幸村が大切に育てている温室の花に、俺は一切手を出さない。
本当だったら、綺麗だなと思えば、タンポポでもアジサイでも思わず手折ってしまうけれど。

この温室ではそんなコトはできなかった。むしろしない。
そりゃあ、幸村が怖いからに尽きるだろう。
だから、俺は一切手を出さない。俺は。



思いきり腹を蹴られて地面に転ぶ。
温室の花が目の前にあった。
髪を鷲掴みにされて、花と花との間に(人が入れるほどのスペースはない。花に顔を突っ込む程度で精一杯だ。)押し付けられる。
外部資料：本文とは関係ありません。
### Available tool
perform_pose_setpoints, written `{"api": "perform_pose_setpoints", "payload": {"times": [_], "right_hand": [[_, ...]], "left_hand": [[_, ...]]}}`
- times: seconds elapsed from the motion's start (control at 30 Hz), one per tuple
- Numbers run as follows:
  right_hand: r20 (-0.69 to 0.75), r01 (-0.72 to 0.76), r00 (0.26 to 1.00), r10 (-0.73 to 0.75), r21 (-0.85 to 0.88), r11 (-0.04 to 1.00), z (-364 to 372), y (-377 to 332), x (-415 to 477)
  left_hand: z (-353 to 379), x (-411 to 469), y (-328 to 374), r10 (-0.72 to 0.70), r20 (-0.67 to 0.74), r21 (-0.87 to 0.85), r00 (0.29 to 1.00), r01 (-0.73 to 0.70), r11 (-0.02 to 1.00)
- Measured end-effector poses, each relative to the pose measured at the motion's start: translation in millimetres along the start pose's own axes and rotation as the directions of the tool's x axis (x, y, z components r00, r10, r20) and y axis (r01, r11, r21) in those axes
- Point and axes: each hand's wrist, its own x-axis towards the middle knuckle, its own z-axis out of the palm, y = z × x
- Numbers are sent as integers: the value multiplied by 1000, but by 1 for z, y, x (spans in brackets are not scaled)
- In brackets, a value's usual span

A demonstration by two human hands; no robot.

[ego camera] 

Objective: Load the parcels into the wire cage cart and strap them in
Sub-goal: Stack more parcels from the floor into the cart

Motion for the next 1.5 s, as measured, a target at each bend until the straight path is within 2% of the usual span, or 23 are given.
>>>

一番綺麗な死に方は、たくさんの、とてもたくさんの強い香りの花と一緒に一晩を共にするコトらしい。
押し付けられたユリは、すごく、ものすごく、いいかおりがした。

「っ!」

全身の血が一気に引いていくのがわかる。
背中を寒気がとんでもないはやさで上ったし、全身が粟立った。
頭だけは、一瞬とても冷静に、嗚呼この香りの中で死ぬのか、と結論を出した。

怖かった。

きっと止められないから、仕方ない。
生理的に涙がでて、ユリを濡らした。

「泣かないでよ仁王」

幸村は優しかった。
さっき蹴り飛ばされたけれど、別に喧嘩をした訳ではない。
むしろ、理由はない。

幸村が、そんなお前も綺麗だよ、なんて誉めてくれるからそれでよくて、よくこうして地面を這うのだ。

「今日の水遣りは終わったんだ」

クスクスと笑う幸村の声を聞きながら、それでも心のどこかで「しにたくない」の気持ちが強くて、涙が止まらない。
必死に酸素を吸い込んでは、ろくに二酸化炭素にならない呼気を吐く。
それに、

「まだお前をころすには、足りないだろ?」

もっと濃い、強いユリの香りを想像しただけで、呼吸を止めてしまいそうだった。